TASK BRIEF:
Only the pictures are to be left out; write out the rest of the data exactly.

DATASET CONTENT:

+---+

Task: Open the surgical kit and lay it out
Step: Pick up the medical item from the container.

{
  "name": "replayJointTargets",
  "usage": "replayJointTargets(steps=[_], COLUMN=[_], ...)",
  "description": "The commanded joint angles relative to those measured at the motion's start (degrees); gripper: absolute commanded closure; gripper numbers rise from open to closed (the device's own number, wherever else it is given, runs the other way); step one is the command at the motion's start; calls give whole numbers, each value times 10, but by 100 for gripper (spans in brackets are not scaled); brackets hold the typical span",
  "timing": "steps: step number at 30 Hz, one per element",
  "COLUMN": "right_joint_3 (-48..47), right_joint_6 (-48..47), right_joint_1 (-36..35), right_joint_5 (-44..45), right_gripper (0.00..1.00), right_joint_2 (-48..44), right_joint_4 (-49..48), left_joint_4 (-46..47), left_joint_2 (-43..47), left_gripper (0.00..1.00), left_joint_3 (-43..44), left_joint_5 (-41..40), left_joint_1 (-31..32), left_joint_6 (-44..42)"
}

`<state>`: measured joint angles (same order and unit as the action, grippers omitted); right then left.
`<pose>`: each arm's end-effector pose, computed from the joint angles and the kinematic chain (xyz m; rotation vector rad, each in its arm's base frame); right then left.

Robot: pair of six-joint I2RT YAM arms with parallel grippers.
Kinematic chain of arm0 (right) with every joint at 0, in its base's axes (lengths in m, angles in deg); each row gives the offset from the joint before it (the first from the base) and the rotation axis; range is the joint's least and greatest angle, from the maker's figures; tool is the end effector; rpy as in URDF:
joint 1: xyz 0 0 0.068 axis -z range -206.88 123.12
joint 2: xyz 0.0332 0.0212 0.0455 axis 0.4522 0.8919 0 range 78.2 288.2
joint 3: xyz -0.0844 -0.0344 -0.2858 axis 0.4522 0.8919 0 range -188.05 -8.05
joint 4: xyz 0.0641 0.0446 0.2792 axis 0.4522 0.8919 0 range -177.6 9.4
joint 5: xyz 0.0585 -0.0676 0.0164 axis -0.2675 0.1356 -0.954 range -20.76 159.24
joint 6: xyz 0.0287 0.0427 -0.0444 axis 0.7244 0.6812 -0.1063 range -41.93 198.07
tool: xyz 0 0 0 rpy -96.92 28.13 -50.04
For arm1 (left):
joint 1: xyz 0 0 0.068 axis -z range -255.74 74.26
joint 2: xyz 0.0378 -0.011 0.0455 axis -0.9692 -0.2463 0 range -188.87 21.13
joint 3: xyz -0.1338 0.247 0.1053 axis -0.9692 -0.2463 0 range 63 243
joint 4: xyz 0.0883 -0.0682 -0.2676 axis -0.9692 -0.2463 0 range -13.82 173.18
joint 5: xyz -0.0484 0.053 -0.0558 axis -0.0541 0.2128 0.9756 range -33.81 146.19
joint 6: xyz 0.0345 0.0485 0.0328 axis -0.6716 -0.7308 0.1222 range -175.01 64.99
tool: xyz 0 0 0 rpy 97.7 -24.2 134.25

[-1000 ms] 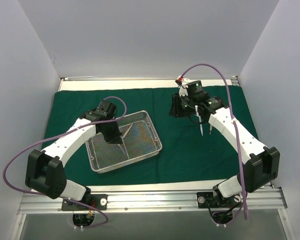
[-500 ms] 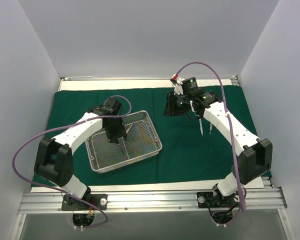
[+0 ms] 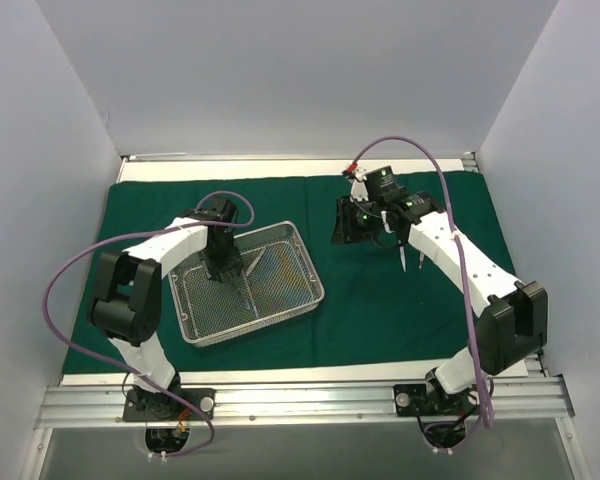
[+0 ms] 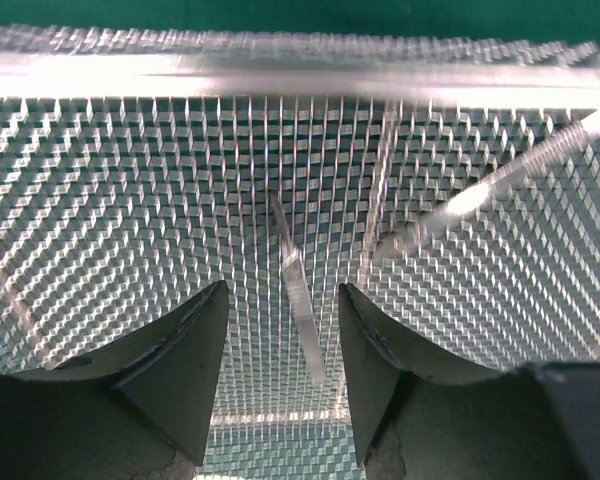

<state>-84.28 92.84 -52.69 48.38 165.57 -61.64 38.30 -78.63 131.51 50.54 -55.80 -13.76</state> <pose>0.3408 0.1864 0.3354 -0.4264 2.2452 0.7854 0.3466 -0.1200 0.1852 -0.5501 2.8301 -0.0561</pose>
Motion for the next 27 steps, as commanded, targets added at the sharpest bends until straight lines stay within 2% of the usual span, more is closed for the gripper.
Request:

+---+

WRITTEN ANSWER:
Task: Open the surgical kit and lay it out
Step: Pick up the medical item from the container.

{
  "name": "replayJointTargets",
  "usage": "replayJointTargets(steps=[_], COLUMN=[_], ...)",
  "description": "The commanded joint angles relative to those measured at the motion's start (degrees); gripper: absolute commanded closure; gripper numbers rise from open to closed (the device's own number, wherever else it is given, runs the other way); step one is the command at the motion's start; calls give whole numbers, each value times 10, but by 100 for gripper (spans in brackets are not scaled); brackets hold the typical span",
  "timing": "steps: step number at 30 Hz, one per element",
  "COLUMN": "right_joint_3 (-48..47), right_joint_6 (-48..47), right_joint_1 (-36..35), right_joint_5 (-44..45), right_gripper (0.00..1.00), right_joint_2 (-48..44), right_joint_4 (-49..48), left_joint_4 (-46..47), left_joint_2 (-43..47), left_gripper (0.00..1.00), left_joint_3 (-43..44), left_joint_5 (-41..40), left_joint_1 (-31..32), left_joint_6 (-44..42)"
}

`<state>`: measured joint angles (same order and unit as the action, grippers omitted); right then left.
`<pose>`: each arm's end-effector pose, computed from the joint angles and the kinematic chain (xyz m; rotation vector rad, each in its arm's base frame); right then left.

Robot: pair of six-joint I2RT YAM arms with parallel grippers.
Kinematic chain of arm0 (right) with every joint at 0, in its base's axes (lengths in m, angles in deg); each row gives the offset from the joint before it (the first from the base) and the rotation axis; range is the joint's least and greatest angle, from the maker's figures; tool is the end effector; rpy as in URDF:
joint 1: xyz 0 0 0.068 axis -z range -206.88 123.12
joint 2: xyz 0.0332 0.0212 0.0455 axis 0.4522 0.8919 0 range 78.2 288.2
joint 3: xyz -0.0844 -0.0344 -0.2858 axis 0.4522 0.8919 0 range -188.05 -8.05
joint 4: xyz 0.0641 0.0446 0.2792 axis 0.4522 0.8919 0 range -177.6 9.4
joint 5: xyz 0.0585 -0.0676 0.0164 axis -0.2675 0.1356 -0.954 range -20.76 159.24
joint 6: xyz 0.0287 0.0427 -0.0444 axis 0.7244 0.6812 -0.1063 range -41.93 198.07
tool: xyz 0 0 0 rpy -96.92 28.13 -50.04
For arm1 (left):
joint 1: xyz 0 0 0.068 axis -z range -255.74 74.26
joint 2: xyz 0.0378 -0.011 0.0455 axis -0.9692 -0.2463 0 range -188.87 21.13
joint 3: xyz -0.1338 0.247 0.1053 axis -0.9692 -0.2463 0 range 63 243
joint 4: xyz 0.0883 -0.0682 -0.2676 axis -0.9692 -0.2463 0 range -13.82 173.18
joint 5: xyz -0.0484 0.053 -0.0558 axis -0.0541 0.2128 0.9756 range -33.81 146.19
joint 6: xyz 0.0345 0.0485 0.0328 axis -0.6716 -0.7308 0.1222 range -175.01 64.99
tool: xyz 0 0 0 rpy 97.7 -24.2 134.25

[-1000 ms] 
[-500 ms] 
[+0 ms] 
[+0 ms] 

<state>-84.28 92.84 -52.69 48.38 165.57 -61.64 38.30 -78.63 131.51 50.54 -55.80 -13.76</state> <pose>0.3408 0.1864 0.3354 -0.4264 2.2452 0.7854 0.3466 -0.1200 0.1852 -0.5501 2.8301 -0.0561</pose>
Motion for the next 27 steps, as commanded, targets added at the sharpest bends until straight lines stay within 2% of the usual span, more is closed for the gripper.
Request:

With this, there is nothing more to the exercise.